10

512 58 6
                                    

*Saat Tee menerima telfon di pagi menjelang siang hari*

[Tee]

"Hallo." Ucapku.

"Ai'Tee."

"P'Tae." Ucapku yang cukup terkejut sekaligus bahagia karena sang kakak sedang menelfon kembali ke telfon rumah milik Bas.

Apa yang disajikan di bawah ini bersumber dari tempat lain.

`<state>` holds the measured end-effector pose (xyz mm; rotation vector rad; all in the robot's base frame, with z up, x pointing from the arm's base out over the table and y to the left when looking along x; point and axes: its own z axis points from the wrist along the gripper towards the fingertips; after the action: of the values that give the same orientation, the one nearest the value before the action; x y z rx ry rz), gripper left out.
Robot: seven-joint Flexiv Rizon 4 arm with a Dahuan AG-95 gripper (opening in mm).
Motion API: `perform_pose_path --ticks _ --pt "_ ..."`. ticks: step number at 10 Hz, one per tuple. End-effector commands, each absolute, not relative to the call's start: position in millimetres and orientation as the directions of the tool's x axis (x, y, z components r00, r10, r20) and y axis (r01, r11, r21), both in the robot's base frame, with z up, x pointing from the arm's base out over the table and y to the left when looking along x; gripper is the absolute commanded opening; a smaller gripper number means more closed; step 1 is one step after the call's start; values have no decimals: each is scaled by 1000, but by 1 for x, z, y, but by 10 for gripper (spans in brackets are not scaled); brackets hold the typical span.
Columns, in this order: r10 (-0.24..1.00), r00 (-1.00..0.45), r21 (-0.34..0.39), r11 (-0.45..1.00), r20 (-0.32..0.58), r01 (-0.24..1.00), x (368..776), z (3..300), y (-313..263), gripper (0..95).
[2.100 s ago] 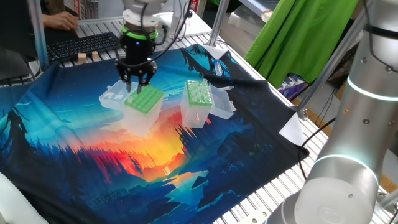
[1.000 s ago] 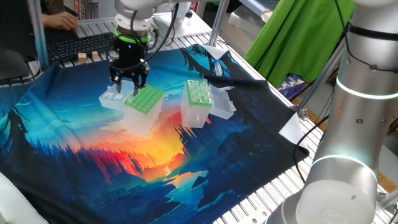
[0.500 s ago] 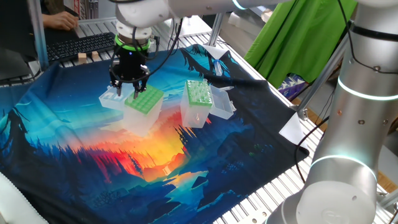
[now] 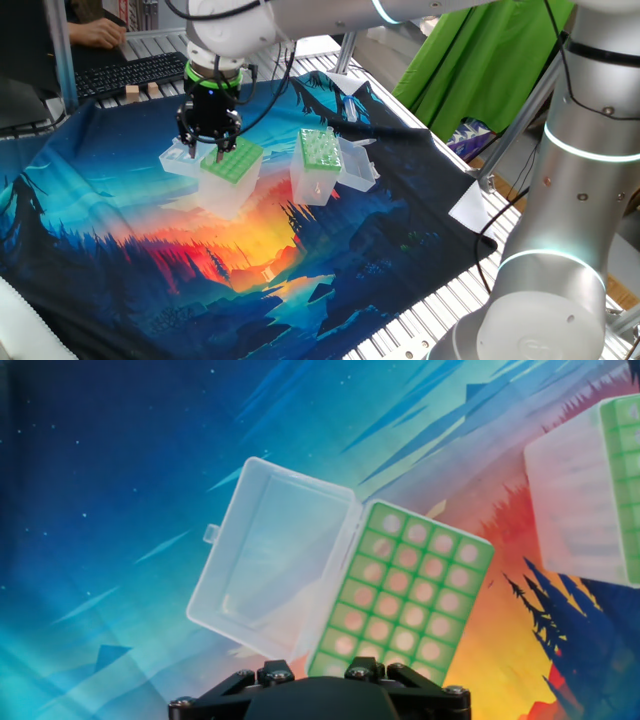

"Tee. Apa ini benar-benar kamu?"

"Iya, phi. Ini benar-benar aku."

"Bagaimana keadaanmu, Tee? Kamu baik-baik saja, 'kan? Kamu tidak apa-apa, 'kan?" tanyanya Tae tanpa henti karena ia sedang mencemaskan adiknya.

"Aku tidak apa-apa, phi." Jawab P'Tae.

"Dimana kamu sekarang? Katakan kepadaku lokasi kamu berada atau katakan saja kamu sedang di jalan mana, atau bangunan apa pokoknya itu adalah sebuah petunjuk untuk phi, supaya phi bisa menjemput kamu untuk pulang."

"Aku ..." Aku tiba-tiba mulai bingung.

Entah apa yang membuatku bingung, aku memikirkan bagaimana jika aku kembali bersama P'Tae ke rumah, pasti aku bertemu dengan ayah lagi disana dan aku akan dibuang lagi olehnya. Aku takut jika ayah nanti membuangku lagi, aku tidak mau dibuang lagi. Aku suda cukup merasa hancur saat di buang oleh ayah kemarin dan terluntang-lantung seharian.

"Tee .." aku tersadar dari lamunanku karena P'Tae memanggilku lagi.

"Yaa?" jawabku.

"Cepat kasih tahu aku dimana kamu sekarang, supaya aku bisa menjemputmu pulang."

"Aku tidak mau pulang, P'Tae." Ucapku yang lembut padanya. Mungkin saja ia terkejut mendengar jawaban dariku baru saja, suaranya tidak terdengar lagi setelah itu karena mungkin ia sedang terdiam sekarang.

"Kenapa, Tee? Apa kamu sudah tidak menyayangiku lagi? Apa kamu sudah marah kepadaku karena aku tidak mencarimu?" tanyanya kemudian.

"Tidak, phi."

"Phi minta maaf, Tee. Phi benar-benar minta maaf. Phi tidak tahu kalau ayah akan melakukan hal yang sekeji itu. Phi sudah mencarimu selama ini, dua hari phi mencarimu tapi phi tidak bisa menemukanmu. Dimana kamu sekarang, Tee?"

"Aku tidak mau pulang, phi. Aku tidak mau. Jika aku pulang, ayah akan berusaha untuk terus membuangku supaya aku bisa pergi dari kehidupanmu dan tidak membebanimu lagi."

"Aku tidak akan membiarkan hal itu terjadi kepadamu lagi, Tee."

"Apa kamu merasa terbebani olehku, phi?" tanyaku saat itu karena aku masih terngiang oleh ucapan ayahku yang begitu menyakitkan itu.

"Apa maksudmu, Tee? Apa yang kamu katakan ini."

"Katakan kepadaku, phi. Apakah selama ini kamu merasa terbebani olehku?" tanyaku lagi, "Ayah bilang padaku bahwa aku selalu membebani hidupmu, aku selalu menyusahkanmu, dan aku selalu membawa kesialan untukmu. Karena aku sudah menjauhkanmu dari ayahmu, apakah semua itu benar phi?" lanjutku yang terus bertanya kepadanya.

"Tee, dengarkan aku."  Ucapnya memintaku.

"Apakah selama ini kamu masih belum yakin kepadaku? Aku selalu menjagamu, selalu menyayangimu, selalu memerhatikanmu setiap saat. Apakah kamu masih bertanya padaku apakah kamu menyusahkan buatku? Jika kamu mengerti hal itu, maka jawabannya 'tidak', tapi kenapa kamu justru percaya kepada ayah akan semua itu?" sambungnya.

"Maafkan aku, phi. Aku hanya ingin tahu kesalahanku supaya aku tidak akan pernah menyusahkan kamu lagi." Ucap sedihku yang memahami hal itu.